Two reasons for denying relief are here suggested: first, that in order to support an implied promise by the defendant it must appear that he requested that the goods be left on his premises, or at least that they were left there for his benefit; and second, that the plaintiff was in a position analogous to that of a wrongdoer or an officious volunteer, in that he had no right to leave the goods on the premises. Both arguments appear to be unsound. The first confuses quasi contractual obligation with the obligation of a genuine promise implied from a request or from other conduct of the parties. The second assumes that the goods were left on the premises without the consent of the defendant, a fact which certainly does not appear in the record. It is believed, therefore, that the limitation cannot be supported upon principle; and, as a matter of fact, it has failed to command the support of more recent authority:

Edmunds v. Wallingford, 1885, 14 Q. B. D. 811: Lindley, L.J., referring to England v. Marsden (p. 816). "This appears to us a very questionable decision. The evidence did not shew that the plaintiff's goods were left in the defendant's house against his consent; and although it is true that the plaintiff only had himself to blame for exposing his goods to seizure, we fail to see how he thereby prejudiced the defendant, or why, having paid the defendant's debt in order to redeem his own goods from unlawful seizure, the plaintiff was not entitled to be reimbursed by the defendant."
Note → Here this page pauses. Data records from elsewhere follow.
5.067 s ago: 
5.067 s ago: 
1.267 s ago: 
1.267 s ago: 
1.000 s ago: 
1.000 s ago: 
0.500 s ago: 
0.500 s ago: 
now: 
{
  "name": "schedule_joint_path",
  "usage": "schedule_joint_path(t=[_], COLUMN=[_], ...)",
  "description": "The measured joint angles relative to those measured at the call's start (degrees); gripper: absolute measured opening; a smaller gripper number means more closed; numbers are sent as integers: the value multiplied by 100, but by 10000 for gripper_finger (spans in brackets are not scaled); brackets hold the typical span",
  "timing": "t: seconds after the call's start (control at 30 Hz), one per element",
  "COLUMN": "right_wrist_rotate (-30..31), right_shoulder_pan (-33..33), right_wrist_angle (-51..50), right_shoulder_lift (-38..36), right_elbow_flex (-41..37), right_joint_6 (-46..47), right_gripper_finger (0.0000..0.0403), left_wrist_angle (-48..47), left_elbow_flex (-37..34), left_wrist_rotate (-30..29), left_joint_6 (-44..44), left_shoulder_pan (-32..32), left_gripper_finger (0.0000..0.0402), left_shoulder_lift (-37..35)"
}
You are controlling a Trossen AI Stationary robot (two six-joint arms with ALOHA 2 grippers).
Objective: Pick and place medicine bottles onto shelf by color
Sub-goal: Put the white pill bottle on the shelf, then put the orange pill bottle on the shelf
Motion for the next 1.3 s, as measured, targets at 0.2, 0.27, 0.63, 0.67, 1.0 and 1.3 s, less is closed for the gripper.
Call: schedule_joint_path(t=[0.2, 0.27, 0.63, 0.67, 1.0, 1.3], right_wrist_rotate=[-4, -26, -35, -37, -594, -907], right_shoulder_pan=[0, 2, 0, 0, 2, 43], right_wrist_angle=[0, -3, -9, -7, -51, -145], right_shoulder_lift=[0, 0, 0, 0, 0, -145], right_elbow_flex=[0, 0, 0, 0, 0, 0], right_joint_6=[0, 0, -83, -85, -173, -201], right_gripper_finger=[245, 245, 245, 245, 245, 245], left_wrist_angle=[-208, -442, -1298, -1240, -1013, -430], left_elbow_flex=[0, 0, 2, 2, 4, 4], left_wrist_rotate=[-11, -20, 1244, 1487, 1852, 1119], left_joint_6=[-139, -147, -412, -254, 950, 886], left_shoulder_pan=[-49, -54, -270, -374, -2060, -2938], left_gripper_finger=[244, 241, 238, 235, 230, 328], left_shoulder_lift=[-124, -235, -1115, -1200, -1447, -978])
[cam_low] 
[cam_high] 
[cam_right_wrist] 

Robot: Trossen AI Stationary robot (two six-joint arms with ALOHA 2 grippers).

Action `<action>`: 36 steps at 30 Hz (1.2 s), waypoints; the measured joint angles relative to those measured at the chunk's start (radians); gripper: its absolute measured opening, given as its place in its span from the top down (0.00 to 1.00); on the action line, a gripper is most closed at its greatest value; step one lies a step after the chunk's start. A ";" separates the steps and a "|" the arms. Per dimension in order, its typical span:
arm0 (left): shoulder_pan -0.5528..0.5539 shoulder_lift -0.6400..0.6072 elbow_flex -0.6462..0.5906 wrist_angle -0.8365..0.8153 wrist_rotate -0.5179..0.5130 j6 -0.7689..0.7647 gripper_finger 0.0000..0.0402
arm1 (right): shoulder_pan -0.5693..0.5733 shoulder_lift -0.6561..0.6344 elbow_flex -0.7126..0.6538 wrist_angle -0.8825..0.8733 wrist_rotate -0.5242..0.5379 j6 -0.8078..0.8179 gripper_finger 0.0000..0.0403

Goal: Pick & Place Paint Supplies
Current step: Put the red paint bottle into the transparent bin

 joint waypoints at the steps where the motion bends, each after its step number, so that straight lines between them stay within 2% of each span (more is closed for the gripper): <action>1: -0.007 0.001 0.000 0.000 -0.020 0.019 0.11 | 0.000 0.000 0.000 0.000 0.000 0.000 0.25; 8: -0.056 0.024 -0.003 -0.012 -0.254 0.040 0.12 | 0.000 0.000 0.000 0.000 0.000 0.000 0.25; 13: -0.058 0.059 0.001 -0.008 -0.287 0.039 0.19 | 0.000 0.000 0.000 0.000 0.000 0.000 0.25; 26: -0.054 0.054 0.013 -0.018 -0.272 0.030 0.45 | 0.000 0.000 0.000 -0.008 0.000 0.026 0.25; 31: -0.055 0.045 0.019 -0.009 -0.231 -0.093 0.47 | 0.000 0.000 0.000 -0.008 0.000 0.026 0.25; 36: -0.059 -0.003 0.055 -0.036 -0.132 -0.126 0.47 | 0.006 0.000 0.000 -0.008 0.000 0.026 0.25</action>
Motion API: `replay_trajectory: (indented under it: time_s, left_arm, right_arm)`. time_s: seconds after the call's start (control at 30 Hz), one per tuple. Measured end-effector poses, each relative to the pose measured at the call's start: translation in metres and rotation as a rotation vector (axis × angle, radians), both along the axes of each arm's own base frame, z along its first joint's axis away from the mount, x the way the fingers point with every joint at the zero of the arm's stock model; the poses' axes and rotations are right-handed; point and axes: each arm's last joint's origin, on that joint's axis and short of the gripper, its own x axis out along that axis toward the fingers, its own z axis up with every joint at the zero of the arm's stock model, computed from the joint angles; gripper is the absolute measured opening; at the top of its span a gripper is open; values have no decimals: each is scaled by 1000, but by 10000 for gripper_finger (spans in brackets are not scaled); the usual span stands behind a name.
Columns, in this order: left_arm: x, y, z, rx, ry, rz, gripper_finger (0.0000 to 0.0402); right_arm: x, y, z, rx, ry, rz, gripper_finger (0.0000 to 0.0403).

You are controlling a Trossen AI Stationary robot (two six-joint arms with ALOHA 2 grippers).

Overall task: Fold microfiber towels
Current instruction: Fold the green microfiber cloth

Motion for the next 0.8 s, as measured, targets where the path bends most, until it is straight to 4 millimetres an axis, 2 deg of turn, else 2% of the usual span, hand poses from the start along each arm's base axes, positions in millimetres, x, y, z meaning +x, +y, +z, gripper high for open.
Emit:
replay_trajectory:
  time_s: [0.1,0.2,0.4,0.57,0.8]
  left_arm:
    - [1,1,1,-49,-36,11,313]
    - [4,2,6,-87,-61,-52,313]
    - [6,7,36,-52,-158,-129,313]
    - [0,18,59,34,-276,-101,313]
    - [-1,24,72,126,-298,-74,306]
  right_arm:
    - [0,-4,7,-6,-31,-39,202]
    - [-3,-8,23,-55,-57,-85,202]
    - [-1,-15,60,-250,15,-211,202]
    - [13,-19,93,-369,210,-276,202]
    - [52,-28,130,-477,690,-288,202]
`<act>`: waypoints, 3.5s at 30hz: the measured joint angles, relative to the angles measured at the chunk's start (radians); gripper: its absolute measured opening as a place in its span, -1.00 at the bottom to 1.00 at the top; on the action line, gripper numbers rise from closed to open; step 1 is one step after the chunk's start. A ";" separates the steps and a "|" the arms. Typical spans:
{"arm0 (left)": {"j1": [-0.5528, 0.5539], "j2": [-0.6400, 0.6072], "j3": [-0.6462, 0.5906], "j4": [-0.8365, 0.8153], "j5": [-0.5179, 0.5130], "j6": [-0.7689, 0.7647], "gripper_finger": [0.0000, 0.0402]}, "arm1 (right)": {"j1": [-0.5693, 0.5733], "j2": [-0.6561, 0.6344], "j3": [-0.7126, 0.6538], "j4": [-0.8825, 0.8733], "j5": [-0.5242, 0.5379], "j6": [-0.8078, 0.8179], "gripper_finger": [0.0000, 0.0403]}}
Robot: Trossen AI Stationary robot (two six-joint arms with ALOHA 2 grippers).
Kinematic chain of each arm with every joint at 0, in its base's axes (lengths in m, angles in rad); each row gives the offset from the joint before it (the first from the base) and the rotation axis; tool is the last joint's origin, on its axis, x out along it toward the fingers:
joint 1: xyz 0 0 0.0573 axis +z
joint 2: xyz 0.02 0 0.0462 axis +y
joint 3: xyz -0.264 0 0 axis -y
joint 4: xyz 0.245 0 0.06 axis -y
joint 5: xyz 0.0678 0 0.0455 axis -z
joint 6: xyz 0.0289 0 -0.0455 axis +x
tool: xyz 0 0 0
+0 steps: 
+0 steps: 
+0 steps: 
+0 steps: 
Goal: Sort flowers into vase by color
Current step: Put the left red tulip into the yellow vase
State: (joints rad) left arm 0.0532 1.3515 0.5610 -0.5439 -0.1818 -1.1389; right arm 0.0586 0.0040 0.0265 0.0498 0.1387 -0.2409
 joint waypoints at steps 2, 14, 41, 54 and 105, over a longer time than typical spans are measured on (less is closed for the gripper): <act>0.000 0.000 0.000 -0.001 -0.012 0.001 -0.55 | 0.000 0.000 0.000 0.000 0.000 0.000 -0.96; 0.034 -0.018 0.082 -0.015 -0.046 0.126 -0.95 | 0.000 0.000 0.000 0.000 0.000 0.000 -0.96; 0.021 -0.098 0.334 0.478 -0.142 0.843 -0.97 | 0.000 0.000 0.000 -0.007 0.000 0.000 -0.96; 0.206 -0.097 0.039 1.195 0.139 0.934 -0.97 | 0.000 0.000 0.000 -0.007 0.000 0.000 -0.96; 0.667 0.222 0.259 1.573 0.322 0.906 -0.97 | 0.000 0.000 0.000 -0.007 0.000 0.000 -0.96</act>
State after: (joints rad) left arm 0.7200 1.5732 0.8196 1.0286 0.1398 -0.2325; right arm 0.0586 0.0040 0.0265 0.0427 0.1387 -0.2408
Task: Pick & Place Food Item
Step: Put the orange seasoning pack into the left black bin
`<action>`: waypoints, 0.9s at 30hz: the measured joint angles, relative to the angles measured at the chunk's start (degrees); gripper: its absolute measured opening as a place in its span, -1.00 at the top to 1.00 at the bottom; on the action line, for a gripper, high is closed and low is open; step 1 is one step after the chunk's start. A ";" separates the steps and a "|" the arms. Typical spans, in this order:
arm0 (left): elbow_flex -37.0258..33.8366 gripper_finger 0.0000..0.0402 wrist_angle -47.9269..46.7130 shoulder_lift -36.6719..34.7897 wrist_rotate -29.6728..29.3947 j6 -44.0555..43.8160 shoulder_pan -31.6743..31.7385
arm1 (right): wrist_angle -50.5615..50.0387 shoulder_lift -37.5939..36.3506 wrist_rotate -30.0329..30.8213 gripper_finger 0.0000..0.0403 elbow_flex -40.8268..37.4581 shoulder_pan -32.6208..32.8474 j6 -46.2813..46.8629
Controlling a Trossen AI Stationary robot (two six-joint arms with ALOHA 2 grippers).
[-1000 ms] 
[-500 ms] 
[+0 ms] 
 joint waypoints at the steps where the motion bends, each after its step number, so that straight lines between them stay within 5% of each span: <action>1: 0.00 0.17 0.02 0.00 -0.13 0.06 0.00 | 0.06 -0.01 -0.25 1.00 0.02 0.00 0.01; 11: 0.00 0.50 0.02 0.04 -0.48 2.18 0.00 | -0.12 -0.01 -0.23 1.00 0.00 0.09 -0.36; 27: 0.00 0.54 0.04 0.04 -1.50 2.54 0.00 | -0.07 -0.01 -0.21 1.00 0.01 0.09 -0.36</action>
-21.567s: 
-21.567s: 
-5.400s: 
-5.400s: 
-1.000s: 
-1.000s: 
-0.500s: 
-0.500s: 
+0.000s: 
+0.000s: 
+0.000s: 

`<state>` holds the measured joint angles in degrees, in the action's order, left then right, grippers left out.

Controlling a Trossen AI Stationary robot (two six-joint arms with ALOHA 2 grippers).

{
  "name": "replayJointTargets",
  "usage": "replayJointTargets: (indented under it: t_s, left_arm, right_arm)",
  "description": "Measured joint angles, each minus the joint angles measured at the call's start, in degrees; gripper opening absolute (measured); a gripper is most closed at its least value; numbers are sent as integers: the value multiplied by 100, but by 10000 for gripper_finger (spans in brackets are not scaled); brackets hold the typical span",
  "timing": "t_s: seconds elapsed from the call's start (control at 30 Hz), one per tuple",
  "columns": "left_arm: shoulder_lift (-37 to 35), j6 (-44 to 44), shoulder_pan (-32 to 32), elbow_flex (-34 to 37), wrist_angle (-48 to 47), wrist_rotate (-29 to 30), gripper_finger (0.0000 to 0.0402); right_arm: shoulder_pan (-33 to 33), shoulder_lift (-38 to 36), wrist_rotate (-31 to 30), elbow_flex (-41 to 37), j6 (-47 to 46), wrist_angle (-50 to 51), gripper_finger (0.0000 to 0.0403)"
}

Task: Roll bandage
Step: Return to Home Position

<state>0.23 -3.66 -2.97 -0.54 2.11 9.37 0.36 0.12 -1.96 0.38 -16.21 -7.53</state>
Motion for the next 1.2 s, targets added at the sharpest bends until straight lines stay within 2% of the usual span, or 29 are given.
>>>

Sec. 250. Same : Must seizure of plaintiff's property be lawful ? - In the carefully considered case of Edmunds v. Wallingford,1 it was declared to be necessary to the plaintiff's right of action that the seizure of his goods shall have been lawful, i.e. it must appear " that as between the owner of the goods and the person seizing them, the latter shall have been entitled to take them." And in the Maryland case of Myers v. Smith,2 the plaintiff's failure to show the lawfulness of the seizure led to a denial of relief. The logic of this limitation is not apparent, since an unlawful seizure, especially if believed to be lawful, may be just as coercive as a lawful one. Its only justification is that in case of an unlawful seizure the owner of the goods may recover from the recipient money paid to release them. But there would seem to be no harm in allowing an alternative remedy against the obligor, and moreover, as Professor Keener points out,1 to allow such a remedy against the obligor would tend to prevent circuity of action, since a recovery by the owner of the property against the payee would lead to renewed proceedings for the enforcement of the obligation. It need hardly be added that the obligation of the defendant discharged by the plaintiff's payment must be a valid and subsisting one.

11885, 14 Q. B. D. 811,816.

21867, 27 Md. 91. And see Stevens v. Smith, 1907, 112 N. Y. Supp. 361.